Подводный город терялся в подвижном зыбучем тумане. Солнца еще не было, но оно вот-вот должно было выйти из-за холмов, его лучи били из-под горизонта прямо в облака, повисшие в высоком утреннем небе.
Я увидел Надежду, сидящую в кабине с откинутым стеклянным колпаком. Боевая машина свистела и чуть подрагивала, в воздухе висел необычный кисловатый запах.
Девушка еще не видела меня. Впрочем, ей сейчас не было до меня дела. Свист усилился, к нему добавился очень низкий рокот, и истребитель качнулся. Еще секунда — и он рывком поднялся в воздух, невысоко. Я, как завороженный, следил за ним. Слишком долго я не видел чего-то подобного — мощного, надежного, прочного, вселяющего уверенность и спокойствие за себя.
Надежда увидела, что я смотрю на нее, и махнула рукой, устало улыбнувшись.

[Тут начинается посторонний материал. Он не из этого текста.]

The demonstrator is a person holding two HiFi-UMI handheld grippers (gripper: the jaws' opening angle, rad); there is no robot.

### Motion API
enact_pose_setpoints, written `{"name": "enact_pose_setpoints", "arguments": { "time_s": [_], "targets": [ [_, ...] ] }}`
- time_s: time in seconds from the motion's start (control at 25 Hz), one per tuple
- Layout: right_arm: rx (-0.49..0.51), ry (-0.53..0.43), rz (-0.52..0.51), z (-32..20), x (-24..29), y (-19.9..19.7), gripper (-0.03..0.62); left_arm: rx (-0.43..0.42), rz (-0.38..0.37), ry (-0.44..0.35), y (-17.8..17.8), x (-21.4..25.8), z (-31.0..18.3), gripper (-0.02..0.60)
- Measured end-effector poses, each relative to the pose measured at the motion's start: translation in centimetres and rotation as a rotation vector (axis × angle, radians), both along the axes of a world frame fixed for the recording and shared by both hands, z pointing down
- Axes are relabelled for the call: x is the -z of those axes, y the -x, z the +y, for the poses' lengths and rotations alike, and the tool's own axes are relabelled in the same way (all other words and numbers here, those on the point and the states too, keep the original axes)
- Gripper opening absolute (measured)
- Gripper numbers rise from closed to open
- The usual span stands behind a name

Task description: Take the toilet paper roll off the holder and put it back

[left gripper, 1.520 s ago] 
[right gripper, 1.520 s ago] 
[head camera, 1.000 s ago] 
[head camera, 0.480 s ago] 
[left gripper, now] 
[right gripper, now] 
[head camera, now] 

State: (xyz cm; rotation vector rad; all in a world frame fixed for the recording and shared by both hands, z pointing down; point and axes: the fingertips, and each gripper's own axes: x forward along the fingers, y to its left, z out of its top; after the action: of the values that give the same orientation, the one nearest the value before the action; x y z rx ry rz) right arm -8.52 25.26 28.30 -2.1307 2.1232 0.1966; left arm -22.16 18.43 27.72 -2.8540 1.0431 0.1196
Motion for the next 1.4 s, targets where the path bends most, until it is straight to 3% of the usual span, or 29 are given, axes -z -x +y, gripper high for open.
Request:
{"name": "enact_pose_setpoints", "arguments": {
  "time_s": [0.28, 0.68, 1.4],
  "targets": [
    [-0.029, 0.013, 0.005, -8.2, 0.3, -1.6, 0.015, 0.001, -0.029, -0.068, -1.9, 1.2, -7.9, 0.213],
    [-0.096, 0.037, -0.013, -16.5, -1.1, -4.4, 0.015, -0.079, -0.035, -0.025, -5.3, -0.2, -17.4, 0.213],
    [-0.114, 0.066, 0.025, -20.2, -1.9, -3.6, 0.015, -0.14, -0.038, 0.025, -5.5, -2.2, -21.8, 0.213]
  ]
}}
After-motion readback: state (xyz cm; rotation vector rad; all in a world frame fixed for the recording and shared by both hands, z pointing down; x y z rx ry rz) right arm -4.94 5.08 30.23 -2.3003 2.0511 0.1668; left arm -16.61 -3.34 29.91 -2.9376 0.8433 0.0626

Истребитель поднялся еще на пару метров, резко накренился и вдруг сорвался с места, стремительно удаляясь. Всего несколько секунд — и он сделал круг над вершиной одного из холмов на противоположном берегу.
Затем он пропел над моей головой и с урчанием опустился на склон берега. Три подпружиненные лапы автоматически приняли нужное положение, удерживая его горизонтально.

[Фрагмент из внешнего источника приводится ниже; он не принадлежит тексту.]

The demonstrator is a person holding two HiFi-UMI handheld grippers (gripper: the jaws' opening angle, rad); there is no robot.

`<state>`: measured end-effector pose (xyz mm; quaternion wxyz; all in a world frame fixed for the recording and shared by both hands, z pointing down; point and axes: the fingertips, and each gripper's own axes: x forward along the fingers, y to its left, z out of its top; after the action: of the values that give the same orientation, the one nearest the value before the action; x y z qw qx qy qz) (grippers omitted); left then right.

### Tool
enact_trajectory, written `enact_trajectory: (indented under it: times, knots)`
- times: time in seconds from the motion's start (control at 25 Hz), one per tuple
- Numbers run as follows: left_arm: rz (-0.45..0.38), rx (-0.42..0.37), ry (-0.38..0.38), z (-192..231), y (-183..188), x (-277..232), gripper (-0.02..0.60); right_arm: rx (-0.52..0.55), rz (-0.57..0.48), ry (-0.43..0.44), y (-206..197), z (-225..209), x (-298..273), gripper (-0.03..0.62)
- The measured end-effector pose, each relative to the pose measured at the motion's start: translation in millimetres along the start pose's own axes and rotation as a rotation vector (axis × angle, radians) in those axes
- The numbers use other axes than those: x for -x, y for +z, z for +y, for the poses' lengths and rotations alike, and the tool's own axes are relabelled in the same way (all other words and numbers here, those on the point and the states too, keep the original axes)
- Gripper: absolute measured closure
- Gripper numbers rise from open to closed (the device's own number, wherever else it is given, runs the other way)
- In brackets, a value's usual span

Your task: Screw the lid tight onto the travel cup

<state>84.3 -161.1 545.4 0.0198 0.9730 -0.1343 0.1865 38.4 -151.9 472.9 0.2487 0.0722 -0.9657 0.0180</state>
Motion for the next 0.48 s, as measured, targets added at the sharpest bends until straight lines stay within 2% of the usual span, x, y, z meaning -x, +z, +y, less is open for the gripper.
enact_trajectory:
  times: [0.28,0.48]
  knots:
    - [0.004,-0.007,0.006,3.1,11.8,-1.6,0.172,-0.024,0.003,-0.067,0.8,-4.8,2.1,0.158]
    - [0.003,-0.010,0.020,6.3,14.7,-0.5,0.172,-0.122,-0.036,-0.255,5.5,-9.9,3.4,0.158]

Надежда стала выбираться из кабины. Я заметил, что она едва шевелится — настолько устала. За эту ночь девушка побледнела и осунулась. Я уговорил ее лечь на повозке, на мягкой соломе и немного поспать. Вместо одеяла положил свою куртку.

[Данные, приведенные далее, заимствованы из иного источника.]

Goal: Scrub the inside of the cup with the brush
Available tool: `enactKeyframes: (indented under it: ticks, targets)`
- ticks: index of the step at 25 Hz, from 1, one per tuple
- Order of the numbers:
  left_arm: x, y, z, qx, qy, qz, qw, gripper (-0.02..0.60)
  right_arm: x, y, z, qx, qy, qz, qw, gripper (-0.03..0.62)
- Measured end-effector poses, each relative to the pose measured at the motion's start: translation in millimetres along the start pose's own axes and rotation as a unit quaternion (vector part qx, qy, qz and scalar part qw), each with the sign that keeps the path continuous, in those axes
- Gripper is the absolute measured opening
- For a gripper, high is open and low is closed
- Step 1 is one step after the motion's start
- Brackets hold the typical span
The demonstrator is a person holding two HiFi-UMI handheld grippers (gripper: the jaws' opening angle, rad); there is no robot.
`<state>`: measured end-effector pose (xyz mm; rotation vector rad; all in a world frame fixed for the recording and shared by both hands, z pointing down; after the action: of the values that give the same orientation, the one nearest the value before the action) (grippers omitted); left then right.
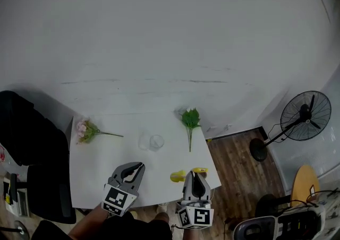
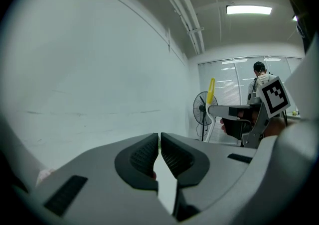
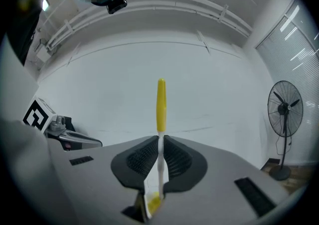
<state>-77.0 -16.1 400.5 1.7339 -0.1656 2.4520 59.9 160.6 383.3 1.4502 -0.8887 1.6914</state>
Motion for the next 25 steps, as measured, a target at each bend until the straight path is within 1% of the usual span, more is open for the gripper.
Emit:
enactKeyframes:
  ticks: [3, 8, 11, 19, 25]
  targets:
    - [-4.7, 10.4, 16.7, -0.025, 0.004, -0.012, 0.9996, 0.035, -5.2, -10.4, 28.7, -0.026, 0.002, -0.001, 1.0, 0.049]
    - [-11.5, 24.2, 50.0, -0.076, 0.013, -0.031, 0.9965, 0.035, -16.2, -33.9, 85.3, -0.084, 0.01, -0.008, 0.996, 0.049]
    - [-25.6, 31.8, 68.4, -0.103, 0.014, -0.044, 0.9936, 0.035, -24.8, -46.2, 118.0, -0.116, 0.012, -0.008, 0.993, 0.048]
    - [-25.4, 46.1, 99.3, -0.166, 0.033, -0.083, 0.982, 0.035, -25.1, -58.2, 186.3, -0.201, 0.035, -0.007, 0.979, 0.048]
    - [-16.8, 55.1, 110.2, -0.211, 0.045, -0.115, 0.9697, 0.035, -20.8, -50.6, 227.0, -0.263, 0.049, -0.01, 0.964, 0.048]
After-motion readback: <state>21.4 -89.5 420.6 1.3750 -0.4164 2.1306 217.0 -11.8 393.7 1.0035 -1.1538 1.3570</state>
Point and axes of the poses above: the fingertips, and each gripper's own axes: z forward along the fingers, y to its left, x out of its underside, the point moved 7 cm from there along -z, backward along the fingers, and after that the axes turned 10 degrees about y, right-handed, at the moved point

— Ничего не трогай, ладно? — тихо произнесла Надежда и через секунду уснула.
— Ничего не трогай! — в очередной раз сердито сказала Надежда.
— Хорошо, не буду! — пообещал я, демонстративно убирая руки с панели.
Мы летели. Я сидел рядом с Надеждой, и мне казалось, что управлять истребителем ничуть не сложнее, чем велосипедом. Я ясно представлял, как мои руки возьмут штурвал и узнают его, как старого знакомого.
В кабине истребителя были смонтированы два кресла. Имелось еще место сзади, куда можно было бы посадить одного или двух человек, но вместо кресла там стоял продолговатый металлический ящик.
За годы подводного плена обивка сидений стала жесткой и потрескалась, в остальном же машина сохранилась идеально. Впрочем, у Надежды могло быть и другое мнение — ведь она проверила за ночь все до последней гайки. Пока что мне все очень нравилось.
Мы летели. Мы просто кружились над землей, и это было наслаждением. Я смотрел на этот мир сверху вниз и чувствовал, что отныне мы можем все.
— Ты уверенно ведешь машину, — заметил я.
— Это несложно. Если пообещаешь не хвататься за все подряд, я и тебя научу. Гарантирую, за пару дней будешь порхать, как ласточка.
— Обещаю вести себя хорошо. Послушай, пока ты спала, я обошел наши владения. Из девяноста четырех контейнеров одиннадцать разрушено. У нас остается восемьдесят три машины. Целая армия.
Надежда насмешливо посмотрела на меня.
— Не стала тебе говорить — там под водой еще несколько ярусов. Ради десятка машин никто не стал бы устраивать автоматическое хранилище.
Я присвистнул, потом задумался. Несколько сотен истребителей — это, конечно, мощь, но только кто будет ими управлять?
— Послушай, а ведь их еще нужно готовить. Ты сегодня целую ночь возилась только с одним, а представь, что придется восстанавливать сотни!
— Я возилась, чтобы все скрупулезно проверить, прежде чем взлетать. Думаю, остальные можно так тщательно не готовить — они все хранились в одинаковых условиях. В день смогу «оживлять» пару десятков машин, тем более они самотестируются. Но только зачем, и где найти столько пилотов?
— Вот и я об этом думаю...
— И как?
— Пока ничего не придумал.
— Значит, думай дальше...
Думать было незачем. Учить придется тех, кого сумеем убедить — крестьян, погонщиков. Иного пути просто не существует.